1. Pukekura Park
Pukekura Park is all you'd expect and more. First opened as a sports venue in 1876 it’s grown over nigh on 150 years to a 52-hectare gem in the heart of New Plymouth. From the moment you pass through its massive art deco-inspired Sanders Gate you enter a world with something for everyone. There’s a famed sports ground with grassed terraces, there are children’s play areas, numerous glades and lakeside bush walkways as well as the internationally-acclaimed fernery and gardens – two of which celebrate sister-city relationships, with Mishima (Japan) and Kunming (China). On summer evenings the park is brilliant with reflected light during the magical TSB Festival of Lights.
The upper park is known as Brooklands Bowl, where the lakeside stage and natural amphitheatre is the centrepiece of the annual WOMAD festival as well as regular performances by international artists.
By the time you’ve explored the park, visited the zoo and had the row on the lake, it will be time for a cuppa and something tasty from at the tea rooms.
2. Rotokare Scenic Reserve Trust
Lake Rotokare is a 230-hectare community-led conservation trust east of Eltham in South Taranaki. A 17.8-hectare lake at its centre is enclosed by forest-clad hills on all sides. An 8.2-kilometre perimeter fence repels predators and enables populations of rare and endangered species such as tīeke/Saddleback, popokatea/whitehead, toutouwai/North Island robin and hihi/stitchbird to thrive after decades of absence from the Taranaki region.
There are seats on a grassed area overlooking the lake and a boardwalk with pontoon that leads you into the wetland; if you fancy stretching your legs, a four-kilometre track that includes 600 metres of boardwalk (up to two hours’ easy going) takes you around the lake, past giant kahikatea and pukatea as well as hihi feeding stations. If you are lucky you may meet robins near the path or see the native fish in the lakeside streams.
3. Ngā Motu / Sugar Loaf Islands
From shore, some of them resemble inverted blue-grey witches’ hats. The five small islands and rocky stacks off New Plymouth, as well as their big brother, the land-bound 156-metre Paritutū Rock, are toothy remnants of a volcano that blew its top almost two million years ago. They were named in 1770 by Captain Cook because the splash of white bird droppings on their crowns reminded him of sugar.
Although their only inhabitants are now seabirds and fur seals, the islands once provided temporary wartime refuge for Te Atiawa Māori.
Today they are a different refuge, nucleus of a marine park that provides a measure of protection for the creatures living in its waters. Below the waterline, there’s a rich and varied world of cliffs, boulder reefs and sand expanses, habitat for many species of fish, sponges and other creatures. Dolphins and whales are sometimes seen. Charter companies run tours of the islands and you can kayak and also dive in the area.
4. Tāwhiti Museum
In 1975 ex-art teacher Nigel Ogle and his wife Teresa purchased the defunct Tāwhiti Cheese factory in the South Taranaki countryside east of Normanby. Over the years since Nigel has transformed it into the best private museum in New Zealand, a wonderland of galleries and displays that bring the past to life with a combination of life-size exhibits and scale models.

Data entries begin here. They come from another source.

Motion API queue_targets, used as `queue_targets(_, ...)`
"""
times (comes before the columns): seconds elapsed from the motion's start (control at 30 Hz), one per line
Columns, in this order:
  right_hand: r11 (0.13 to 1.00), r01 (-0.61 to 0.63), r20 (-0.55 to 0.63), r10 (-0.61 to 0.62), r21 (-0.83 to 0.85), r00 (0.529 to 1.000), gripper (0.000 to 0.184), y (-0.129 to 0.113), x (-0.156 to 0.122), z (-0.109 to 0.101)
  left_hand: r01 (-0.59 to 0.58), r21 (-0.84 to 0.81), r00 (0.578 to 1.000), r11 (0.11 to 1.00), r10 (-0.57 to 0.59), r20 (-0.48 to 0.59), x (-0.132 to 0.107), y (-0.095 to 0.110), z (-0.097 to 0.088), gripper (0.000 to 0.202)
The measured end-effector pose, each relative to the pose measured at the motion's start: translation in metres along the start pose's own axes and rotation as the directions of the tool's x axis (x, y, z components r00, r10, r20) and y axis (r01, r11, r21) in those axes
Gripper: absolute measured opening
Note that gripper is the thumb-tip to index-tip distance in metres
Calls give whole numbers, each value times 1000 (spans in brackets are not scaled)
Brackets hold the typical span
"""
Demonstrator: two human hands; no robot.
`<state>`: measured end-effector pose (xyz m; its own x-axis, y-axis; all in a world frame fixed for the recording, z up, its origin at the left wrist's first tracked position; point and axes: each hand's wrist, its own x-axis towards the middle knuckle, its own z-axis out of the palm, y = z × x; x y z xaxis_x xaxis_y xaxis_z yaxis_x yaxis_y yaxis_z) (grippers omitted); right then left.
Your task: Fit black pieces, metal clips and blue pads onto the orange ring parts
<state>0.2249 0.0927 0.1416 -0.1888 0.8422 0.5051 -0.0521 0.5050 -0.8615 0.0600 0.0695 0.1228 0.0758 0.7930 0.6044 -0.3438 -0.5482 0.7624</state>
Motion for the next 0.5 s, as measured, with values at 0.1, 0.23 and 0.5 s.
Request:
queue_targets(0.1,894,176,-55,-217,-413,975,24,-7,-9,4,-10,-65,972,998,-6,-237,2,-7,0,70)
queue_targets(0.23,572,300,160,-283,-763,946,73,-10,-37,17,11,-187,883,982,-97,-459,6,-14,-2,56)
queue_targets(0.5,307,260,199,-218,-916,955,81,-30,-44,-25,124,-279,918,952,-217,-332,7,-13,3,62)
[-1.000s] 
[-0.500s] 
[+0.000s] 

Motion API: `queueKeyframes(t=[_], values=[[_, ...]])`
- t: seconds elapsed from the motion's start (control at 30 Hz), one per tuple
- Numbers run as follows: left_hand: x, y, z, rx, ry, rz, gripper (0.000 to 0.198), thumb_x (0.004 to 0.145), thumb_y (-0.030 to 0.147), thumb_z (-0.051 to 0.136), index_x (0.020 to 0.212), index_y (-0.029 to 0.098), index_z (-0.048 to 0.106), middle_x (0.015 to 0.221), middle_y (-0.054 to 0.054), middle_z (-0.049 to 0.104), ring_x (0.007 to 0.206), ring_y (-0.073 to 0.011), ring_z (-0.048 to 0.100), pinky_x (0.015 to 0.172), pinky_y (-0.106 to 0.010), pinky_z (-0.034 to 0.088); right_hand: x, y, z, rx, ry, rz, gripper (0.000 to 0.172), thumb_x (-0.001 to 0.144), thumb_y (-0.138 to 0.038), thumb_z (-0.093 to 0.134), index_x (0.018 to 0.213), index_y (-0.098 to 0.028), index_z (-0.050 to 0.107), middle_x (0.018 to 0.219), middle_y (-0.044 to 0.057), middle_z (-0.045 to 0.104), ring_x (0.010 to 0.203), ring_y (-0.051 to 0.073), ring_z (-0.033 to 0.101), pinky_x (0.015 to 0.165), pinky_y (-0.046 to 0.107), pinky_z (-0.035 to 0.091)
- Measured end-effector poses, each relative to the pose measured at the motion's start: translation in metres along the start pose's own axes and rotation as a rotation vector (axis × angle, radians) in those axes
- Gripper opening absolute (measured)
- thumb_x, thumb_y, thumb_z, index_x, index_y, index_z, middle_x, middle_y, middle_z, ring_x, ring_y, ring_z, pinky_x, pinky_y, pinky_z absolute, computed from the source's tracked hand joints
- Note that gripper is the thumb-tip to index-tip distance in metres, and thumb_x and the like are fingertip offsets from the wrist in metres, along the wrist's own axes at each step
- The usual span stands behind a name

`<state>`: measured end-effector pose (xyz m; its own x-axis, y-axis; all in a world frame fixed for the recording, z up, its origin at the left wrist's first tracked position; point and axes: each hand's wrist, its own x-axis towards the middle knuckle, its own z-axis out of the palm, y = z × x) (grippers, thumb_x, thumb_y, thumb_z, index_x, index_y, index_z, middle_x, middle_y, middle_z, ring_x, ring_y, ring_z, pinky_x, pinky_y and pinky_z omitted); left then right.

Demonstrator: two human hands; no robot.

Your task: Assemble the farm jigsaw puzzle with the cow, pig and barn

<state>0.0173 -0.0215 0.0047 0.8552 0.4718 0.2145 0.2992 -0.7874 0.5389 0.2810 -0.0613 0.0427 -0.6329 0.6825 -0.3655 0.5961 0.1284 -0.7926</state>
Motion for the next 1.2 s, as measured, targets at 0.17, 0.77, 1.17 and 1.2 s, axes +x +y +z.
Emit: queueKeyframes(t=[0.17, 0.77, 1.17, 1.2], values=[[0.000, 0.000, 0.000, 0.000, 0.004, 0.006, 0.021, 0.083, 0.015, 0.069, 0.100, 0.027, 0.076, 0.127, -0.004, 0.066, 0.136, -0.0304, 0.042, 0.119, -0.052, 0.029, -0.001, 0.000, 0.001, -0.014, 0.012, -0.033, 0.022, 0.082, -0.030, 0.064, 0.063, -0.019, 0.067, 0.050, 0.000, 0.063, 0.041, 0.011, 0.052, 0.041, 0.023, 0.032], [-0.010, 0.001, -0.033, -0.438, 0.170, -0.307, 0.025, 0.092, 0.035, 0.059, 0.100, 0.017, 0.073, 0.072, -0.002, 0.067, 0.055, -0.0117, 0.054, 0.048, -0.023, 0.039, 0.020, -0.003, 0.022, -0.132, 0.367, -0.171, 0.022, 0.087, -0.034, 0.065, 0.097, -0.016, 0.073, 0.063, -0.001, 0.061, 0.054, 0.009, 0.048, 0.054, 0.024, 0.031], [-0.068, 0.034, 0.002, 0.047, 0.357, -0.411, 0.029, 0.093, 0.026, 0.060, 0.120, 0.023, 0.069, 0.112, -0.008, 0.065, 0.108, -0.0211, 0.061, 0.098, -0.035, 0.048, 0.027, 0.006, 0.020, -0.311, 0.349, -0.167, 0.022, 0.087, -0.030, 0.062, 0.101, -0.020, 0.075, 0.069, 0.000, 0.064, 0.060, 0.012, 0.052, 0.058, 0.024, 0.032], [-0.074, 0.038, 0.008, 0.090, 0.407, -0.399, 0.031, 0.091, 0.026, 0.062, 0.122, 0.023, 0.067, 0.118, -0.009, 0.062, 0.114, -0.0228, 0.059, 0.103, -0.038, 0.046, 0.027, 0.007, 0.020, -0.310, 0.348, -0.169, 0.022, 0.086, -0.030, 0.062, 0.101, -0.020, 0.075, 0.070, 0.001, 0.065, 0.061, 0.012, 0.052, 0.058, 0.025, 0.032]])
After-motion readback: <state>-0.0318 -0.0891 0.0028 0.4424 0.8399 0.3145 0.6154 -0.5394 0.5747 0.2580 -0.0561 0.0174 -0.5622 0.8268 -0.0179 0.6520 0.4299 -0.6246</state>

Scenes of Māori and colonial days are vividly real: look into the faces of historical figures, see what they are wearing, doing, feeling and thinking. There are many attractions but the highlight is the dramatic Traders & Whalers, a boat journey through underground tunnels back in time. Take a break in Mr Badger’s Café afterwards. Be sure to check opening days and times before you set out.
5. Around the mountain drive
On a clear day, there are few things better than a trip around Mount Taranaki. It’s about two hours non-stop but plan to make a day of it. You can travel in either direction but let’s say you start in New Plymouth and go clockwise, south on highway 3. There’s a choice of routes, including a loop as far as Hāwera, or a shorter option that takes you out of Stratford for a more varied, rural drive. From Hāwera, you are on the return leg up the famed surf highway 45.
Take time to experience Taranaki’s myriad small towns: check out historic buildings and monuments, art galleries, gardens, pa sites, lighthouse, surf beaches, a glockenspiel and the redwood forest at Lucy’s Gully. And as you travel, note the changing form of the mountain on your right as it morphs from a single peak to double and back again.